Después de eso, analice los datos utilizando un paquete de software personalizado. En esta figura se muestran los cambios en la expresión de los marcadores neuronales MAP2 en la sinapsina durante el proceso de diferenciación, lo que indica la maduración neuronal. Este gráfico muestra que la expresión de sinapsina se mide para células individuales aumentadas durante el proceso de diferenciación.

La sinapsina que se expresa en las células después de tres semanas de diferenciación colocalizada con PSD-95, lo que indica la presencia de sinapsis funcionales. Aquí, se realizó una pinza de parche de célula completa en diferentes puntos de tiempo durante el proceso de diferenciación para medir la actividad electrofisiológica de las células. Las células fueron capaces de generar potenciales de acción en los diferentes puntos temporales.

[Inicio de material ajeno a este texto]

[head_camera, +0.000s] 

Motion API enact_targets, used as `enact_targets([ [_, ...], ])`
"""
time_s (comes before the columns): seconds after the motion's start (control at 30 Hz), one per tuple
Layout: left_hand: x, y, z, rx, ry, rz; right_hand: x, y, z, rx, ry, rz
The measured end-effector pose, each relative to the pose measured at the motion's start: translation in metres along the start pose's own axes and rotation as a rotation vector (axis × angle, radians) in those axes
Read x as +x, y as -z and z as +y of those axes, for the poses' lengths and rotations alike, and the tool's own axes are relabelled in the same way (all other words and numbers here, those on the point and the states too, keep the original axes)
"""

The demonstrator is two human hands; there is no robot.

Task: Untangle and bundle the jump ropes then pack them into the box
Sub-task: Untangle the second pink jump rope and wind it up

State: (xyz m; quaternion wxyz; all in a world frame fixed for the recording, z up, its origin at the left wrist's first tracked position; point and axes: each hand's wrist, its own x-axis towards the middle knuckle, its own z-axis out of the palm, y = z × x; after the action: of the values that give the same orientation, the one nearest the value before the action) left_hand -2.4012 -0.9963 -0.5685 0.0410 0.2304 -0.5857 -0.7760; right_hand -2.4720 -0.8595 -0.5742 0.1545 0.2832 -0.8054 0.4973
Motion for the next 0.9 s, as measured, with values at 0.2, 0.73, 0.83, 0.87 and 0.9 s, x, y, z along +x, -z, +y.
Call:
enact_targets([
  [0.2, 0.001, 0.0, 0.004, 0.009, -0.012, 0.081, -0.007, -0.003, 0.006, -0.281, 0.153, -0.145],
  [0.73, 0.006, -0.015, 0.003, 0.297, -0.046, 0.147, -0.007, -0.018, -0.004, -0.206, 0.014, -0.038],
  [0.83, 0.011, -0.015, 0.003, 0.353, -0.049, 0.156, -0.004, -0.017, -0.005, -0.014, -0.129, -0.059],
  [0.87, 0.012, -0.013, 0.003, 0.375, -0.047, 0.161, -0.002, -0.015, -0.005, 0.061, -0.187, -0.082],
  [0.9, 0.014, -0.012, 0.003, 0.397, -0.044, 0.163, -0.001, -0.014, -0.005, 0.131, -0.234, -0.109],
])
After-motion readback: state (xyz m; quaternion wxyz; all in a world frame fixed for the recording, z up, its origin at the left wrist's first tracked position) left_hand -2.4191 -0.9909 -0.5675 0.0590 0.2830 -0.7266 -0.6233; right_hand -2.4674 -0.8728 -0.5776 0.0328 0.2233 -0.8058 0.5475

Y el porcentaje de células de pico que aumentan con el tiempo muestra que la mayoría de las células son capaces de generar potenciales de acción, incluso en la etapa temprana de diferenciación. También se utilizó una pinza de parche para medir las corrientes postsinápticas excitatorias recibidas por las células. El número de entradas que reciben las células aumentó durante el proceso de diferenciación.

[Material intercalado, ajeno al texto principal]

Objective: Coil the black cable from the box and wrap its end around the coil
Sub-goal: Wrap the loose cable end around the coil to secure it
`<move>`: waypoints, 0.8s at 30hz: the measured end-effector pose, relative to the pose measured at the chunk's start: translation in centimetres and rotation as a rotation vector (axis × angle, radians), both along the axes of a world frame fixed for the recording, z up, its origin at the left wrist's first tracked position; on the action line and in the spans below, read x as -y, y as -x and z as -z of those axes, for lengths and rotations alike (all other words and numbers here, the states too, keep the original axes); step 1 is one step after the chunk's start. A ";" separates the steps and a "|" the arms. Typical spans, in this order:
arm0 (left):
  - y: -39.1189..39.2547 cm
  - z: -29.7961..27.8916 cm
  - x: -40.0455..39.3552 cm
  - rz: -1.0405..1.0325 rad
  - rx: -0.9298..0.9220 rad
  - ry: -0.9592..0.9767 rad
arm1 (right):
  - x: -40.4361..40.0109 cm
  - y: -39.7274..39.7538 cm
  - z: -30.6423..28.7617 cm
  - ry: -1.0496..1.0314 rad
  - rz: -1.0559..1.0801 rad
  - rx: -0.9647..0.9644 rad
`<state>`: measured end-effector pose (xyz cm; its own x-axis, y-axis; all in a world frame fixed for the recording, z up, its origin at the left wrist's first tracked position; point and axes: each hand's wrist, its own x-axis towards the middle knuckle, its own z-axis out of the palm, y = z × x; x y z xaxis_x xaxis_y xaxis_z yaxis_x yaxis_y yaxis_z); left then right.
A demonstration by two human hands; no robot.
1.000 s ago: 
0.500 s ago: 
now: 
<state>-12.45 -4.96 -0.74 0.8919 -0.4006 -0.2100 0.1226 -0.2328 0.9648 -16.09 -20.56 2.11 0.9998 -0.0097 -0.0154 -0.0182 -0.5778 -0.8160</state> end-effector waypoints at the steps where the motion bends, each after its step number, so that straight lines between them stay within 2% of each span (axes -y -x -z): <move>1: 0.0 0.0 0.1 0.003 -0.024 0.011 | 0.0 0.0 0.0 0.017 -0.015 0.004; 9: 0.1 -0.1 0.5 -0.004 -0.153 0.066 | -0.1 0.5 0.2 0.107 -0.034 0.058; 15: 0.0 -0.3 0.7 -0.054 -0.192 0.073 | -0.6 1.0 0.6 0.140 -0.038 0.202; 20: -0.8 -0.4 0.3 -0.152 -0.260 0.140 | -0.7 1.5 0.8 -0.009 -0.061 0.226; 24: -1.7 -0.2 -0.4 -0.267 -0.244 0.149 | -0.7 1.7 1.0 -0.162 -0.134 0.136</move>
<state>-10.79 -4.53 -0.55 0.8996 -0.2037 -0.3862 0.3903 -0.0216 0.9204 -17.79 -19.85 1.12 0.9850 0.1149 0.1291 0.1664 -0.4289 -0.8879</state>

Tanto la frecuencia como la amplitud de las corrientes postsinápticas excitadoras aumentaron durante el proceso de diferenciación. Durante el proceso de diferenciación se midió la actividad electrofisiológica de las células diferenciadas en matrices de microelectrodos. Aquí, la actividad de la red neuronal aumentó durante el proceso de diferenciación y mostró eventos sincrónicos después de 23 días.

Una vez dominada, esta técnica se puede utilizar para diferenciar células madre pluripotentes inducidas en redes neuronales funcionales en tres o cuatro semanas. Al intentar este procedimiento, es importante recordar que debe trabajar de manera estéril y tratar las células con cuidado. Siguiendo este procedimiento, se pueden utilizar otros métodos, como las pruebas farmacológicas, para rescatar el fenotipo, observado en las líneas celulares de los pacientes.

Tras su desarrollo, esta técnica allanó el camino para que los investigadores del campo de la neurociencia estudiaran oficialmente los defectos de la actividad de la red en los trastornos neurológicos. Después de ver este video, debería tener una buena comprensión de cómo diferenciar, inducir células madre pluripotentes en las neuronas de manera rápida y controlada.